In situ evolution of cancer binding oligopeptides for targeted virotherapy applications


Tabitha Cunliffe



Funding Amount



Dr Alan Parker

Cancer Type


Funding Type




Research Type


This PhD is part funded through the Knowledge and Economy Skills Scholarship 2 Programme which you can find out more about here

Using viruses to treat cancer (also known as “virotherapy”) may seem illogical, but it has important advantages compared to conventional anti-cancer therapies. A major benefit lies in the ability of the therapeutic to amplify itself within a cancer following successful infection of tumour cells - a feature unique to biological agents. In doing so, infected cancer cells produce millions more copies of virus, before bursting (“lysing”) the infected cancer cell and spreading the daughter virions to surrounding cells, to repeat the process. This “lytic” activity also helps to stimulate the host immune system, helping it to recognise and destroy the cancerous cells.
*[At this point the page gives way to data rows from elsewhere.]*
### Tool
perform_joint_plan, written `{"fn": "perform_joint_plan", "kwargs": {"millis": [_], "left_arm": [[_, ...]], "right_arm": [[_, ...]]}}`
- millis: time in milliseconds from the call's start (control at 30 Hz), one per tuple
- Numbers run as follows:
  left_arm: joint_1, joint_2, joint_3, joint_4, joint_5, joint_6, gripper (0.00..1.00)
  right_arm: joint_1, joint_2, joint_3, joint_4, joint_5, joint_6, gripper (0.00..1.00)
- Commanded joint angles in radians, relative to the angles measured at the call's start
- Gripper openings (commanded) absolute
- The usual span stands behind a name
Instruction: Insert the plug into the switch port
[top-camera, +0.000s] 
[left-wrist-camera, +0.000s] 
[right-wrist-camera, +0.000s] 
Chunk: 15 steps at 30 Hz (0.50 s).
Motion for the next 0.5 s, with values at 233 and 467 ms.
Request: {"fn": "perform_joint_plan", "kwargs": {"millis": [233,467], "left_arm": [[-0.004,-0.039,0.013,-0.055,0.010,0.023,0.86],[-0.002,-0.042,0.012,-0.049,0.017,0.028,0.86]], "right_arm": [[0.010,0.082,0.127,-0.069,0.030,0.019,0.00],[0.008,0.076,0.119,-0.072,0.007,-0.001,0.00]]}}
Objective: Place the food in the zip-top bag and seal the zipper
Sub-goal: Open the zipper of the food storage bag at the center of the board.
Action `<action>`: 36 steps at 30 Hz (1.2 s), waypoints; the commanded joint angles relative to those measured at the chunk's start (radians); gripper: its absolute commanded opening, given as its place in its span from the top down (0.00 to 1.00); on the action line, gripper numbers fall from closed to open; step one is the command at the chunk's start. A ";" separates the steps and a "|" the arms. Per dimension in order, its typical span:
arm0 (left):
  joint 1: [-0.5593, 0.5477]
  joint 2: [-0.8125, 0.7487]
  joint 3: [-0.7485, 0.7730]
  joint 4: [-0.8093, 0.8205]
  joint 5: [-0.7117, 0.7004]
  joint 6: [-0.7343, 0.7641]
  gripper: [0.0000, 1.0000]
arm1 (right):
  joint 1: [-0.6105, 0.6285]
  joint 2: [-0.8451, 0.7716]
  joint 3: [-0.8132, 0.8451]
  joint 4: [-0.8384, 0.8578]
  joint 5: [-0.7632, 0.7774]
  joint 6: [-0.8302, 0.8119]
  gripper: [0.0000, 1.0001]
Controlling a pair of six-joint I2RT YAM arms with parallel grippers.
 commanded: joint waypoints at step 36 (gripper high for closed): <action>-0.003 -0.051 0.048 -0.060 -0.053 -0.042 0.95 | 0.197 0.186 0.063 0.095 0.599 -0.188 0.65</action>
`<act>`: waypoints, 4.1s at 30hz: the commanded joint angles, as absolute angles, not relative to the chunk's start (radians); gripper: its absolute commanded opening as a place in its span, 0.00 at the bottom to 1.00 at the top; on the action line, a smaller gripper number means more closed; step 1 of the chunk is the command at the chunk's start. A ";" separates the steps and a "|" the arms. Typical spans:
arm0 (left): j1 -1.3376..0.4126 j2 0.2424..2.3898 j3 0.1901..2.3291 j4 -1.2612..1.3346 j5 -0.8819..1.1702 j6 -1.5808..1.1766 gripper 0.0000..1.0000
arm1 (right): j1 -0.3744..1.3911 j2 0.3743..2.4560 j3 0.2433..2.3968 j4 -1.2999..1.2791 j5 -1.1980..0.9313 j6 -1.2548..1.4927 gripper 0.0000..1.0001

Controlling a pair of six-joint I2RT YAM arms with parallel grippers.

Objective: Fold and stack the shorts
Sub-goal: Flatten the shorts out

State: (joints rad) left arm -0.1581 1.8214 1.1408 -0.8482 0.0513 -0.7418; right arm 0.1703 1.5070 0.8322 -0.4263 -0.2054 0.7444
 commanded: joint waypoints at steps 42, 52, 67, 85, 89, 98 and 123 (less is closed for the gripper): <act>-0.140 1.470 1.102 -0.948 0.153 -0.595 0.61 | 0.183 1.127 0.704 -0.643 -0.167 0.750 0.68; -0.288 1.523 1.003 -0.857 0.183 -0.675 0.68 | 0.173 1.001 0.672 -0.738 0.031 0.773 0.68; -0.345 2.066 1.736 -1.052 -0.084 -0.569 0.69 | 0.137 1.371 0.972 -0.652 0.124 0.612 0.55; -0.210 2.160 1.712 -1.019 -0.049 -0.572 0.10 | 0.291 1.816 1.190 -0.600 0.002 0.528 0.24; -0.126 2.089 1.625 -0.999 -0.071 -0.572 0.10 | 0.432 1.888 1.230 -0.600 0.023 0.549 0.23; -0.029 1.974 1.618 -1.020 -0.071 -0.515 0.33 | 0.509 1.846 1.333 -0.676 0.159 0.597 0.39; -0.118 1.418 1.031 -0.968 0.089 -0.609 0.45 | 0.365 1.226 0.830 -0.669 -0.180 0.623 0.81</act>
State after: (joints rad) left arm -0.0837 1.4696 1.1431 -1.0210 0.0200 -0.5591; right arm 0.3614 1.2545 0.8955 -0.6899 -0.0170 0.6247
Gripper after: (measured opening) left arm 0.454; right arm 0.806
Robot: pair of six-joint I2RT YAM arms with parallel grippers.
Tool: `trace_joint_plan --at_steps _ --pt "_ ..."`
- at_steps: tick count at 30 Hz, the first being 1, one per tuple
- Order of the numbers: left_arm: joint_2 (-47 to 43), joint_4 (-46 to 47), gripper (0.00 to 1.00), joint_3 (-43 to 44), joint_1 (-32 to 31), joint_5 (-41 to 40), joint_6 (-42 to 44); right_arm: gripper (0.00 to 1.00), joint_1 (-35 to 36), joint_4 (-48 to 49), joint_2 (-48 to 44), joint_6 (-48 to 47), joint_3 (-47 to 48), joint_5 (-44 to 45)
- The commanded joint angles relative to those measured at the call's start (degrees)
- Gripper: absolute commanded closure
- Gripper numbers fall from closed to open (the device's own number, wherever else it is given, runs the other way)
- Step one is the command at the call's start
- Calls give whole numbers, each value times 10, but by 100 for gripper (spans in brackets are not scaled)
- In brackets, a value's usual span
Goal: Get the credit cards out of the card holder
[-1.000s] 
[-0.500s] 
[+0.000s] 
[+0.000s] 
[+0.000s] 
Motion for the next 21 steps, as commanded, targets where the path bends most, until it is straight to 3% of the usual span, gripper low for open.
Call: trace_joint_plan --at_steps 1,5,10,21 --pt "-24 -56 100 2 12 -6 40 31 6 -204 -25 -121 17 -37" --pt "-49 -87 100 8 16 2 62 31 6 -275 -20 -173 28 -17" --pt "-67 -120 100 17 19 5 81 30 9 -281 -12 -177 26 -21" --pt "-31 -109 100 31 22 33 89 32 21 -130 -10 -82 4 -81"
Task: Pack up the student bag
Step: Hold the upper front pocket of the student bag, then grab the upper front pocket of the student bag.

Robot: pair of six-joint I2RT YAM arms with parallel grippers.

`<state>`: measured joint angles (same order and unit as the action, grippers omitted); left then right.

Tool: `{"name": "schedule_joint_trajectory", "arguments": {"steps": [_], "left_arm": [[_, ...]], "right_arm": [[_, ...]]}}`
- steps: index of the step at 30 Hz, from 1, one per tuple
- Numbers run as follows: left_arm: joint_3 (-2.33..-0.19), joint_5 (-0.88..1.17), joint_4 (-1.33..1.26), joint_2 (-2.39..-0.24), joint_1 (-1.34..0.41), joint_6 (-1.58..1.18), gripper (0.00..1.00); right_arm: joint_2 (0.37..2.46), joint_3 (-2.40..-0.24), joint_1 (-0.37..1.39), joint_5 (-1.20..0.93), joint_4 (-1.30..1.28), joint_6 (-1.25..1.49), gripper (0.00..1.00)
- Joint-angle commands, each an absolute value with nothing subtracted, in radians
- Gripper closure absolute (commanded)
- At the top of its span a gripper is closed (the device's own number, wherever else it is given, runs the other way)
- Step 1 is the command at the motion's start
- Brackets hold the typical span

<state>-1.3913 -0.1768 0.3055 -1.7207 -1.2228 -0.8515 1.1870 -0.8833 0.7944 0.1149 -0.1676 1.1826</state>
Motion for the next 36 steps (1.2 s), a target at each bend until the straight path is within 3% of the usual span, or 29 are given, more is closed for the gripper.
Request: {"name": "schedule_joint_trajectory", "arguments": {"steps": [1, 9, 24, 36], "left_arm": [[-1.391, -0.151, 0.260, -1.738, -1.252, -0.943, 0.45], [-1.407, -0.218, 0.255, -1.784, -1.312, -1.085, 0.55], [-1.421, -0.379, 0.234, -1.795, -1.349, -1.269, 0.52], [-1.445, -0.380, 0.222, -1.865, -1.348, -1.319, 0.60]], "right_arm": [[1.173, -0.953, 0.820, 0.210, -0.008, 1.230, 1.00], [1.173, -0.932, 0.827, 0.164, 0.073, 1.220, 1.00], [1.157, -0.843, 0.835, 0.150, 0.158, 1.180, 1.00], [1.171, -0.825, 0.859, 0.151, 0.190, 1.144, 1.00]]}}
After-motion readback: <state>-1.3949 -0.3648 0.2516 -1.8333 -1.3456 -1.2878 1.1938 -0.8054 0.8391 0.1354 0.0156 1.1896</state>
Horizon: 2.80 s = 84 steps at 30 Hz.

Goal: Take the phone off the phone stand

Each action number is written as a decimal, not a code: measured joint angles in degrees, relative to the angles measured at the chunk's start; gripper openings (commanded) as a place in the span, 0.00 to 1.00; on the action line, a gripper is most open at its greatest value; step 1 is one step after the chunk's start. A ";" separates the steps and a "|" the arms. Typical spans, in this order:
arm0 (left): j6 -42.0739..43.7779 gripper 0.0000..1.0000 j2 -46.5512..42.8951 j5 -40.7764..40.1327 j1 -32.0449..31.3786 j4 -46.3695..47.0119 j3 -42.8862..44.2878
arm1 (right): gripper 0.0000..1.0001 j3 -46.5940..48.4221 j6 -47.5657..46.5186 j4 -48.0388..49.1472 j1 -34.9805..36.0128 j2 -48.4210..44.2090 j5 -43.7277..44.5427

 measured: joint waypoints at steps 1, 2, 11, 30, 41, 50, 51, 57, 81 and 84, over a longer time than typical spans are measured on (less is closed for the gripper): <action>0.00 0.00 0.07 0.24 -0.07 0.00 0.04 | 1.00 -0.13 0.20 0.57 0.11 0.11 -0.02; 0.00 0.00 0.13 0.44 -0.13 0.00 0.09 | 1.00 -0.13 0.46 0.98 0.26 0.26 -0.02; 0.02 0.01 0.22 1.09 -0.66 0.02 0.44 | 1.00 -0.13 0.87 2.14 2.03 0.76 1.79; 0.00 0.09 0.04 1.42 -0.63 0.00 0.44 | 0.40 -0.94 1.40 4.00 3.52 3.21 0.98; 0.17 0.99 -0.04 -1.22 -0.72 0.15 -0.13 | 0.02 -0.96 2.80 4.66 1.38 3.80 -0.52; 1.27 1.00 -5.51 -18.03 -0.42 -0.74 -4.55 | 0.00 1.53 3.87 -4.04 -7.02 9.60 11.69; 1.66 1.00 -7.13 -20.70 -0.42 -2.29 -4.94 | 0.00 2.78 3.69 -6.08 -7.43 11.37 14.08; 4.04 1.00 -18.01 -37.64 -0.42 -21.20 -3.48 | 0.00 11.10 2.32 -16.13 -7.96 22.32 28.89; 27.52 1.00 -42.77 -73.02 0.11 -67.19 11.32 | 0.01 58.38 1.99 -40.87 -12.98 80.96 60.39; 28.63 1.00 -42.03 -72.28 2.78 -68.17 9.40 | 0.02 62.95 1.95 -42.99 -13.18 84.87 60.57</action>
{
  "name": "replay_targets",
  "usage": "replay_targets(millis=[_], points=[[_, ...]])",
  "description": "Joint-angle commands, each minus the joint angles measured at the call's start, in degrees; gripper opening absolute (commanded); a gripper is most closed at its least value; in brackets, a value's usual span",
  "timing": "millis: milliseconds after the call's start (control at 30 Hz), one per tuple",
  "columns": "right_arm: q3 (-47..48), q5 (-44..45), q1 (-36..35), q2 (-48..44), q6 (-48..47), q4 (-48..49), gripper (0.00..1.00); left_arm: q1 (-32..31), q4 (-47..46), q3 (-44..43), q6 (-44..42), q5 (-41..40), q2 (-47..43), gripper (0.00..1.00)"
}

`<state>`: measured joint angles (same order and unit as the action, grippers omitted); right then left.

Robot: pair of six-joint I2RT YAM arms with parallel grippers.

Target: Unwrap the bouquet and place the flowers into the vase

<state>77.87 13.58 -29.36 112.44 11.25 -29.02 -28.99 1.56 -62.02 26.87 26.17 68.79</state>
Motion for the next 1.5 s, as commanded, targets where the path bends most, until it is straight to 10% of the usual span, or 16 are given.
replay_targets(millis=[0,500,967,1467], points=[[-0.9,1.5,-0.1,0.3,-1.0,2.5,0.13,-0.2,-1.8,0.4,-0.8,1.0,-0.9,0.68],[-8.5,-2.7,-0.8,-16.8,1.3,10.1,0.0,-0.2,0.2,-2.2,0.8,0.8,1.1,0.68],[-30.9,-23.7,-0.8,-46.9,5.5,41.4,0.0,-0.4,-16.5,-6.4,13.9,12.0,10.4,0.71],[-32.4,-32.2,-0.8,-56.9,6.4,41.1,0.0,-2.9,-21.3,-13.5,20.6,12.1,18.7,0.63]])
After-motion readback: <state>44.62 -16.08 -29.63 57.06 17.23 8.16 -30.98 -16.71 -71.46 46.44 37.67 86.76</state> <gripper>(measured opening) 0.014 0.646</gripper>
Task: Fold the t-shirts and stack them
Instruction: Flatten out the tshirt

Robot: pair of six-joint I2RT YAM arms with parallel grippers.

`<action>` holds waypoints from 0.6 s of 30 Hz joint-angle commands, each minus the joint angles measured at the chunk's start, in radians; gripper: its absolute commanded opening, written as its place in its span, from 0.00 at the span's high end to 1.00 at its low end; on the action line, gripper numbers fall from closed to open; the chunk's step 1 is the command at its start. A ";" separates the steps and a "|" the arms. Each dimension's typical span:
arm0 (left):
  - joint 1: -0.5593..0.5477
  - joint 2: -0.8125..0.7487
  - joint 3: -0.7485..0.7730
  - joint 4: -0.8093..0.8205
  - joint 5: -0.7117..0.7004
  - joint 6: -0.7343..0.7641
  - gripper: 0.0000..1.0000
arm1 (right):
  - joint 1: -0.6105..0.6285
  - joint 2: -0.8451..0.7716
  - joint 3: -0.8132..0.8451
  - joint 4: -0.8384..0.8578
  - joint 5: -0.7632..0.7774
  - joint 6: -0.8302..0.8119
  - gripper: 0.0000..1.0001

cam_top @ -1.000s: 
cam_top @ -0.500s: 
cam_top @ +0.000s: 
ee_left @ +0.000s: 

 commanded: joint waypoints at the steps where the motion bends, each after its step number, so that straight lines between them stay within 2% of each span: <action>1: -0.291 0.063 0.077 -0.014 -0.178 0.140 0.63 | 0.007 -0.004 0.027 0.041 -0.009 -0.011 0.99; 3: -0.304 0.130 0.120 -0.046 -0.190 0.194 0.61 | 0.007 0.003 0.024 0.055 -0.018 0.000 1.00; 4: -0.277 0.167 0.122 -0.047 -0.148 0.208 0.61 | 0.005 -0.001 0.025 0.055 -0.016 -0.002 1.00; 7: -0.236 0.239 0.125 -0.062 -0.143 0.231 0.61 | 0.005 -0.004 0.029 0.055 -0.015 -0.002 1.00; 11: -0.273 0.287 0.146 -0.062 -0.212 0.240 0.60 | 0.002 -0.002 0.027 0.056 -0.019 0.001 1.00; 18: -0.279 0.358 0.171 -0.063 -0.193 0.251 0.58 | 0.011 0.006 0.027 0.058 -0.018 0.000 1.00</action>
Unfortunately, viruses have not evolved to selectively recognise cancerous cells, and thus, in their “untrained” state are unable to distinguish between malignant and healthy cells. To be useful anti-cancer agents, it is critical that viruses are “trained” to discriminate between transformed, cancerous cells and healthy cells. To achieve this requires a solution to two equally fundamental problems. Firstly there is a need to understand at the molecular level how the virus infects “normal cells” and makes us ill, and modify the virus to prevent it using these preferred mechanisms. Secondly, the virus needs to be modified so that it can recognise and infect cancerous cells using “markers” on cancer cells that make them stand out as different. Previously good progress has been made on the first of these areas, and produced a “basal” virus that is unable to infect healthy cells. In this project, a new technology will be established, with experts based at Warwick University (Alfonso Jarmillo) to allow the “training” of individual virus proteins to recognise and bind to markers on cancer cells, enabling the generation of bespoke virotherapies that can seek out and destroy cancer cells.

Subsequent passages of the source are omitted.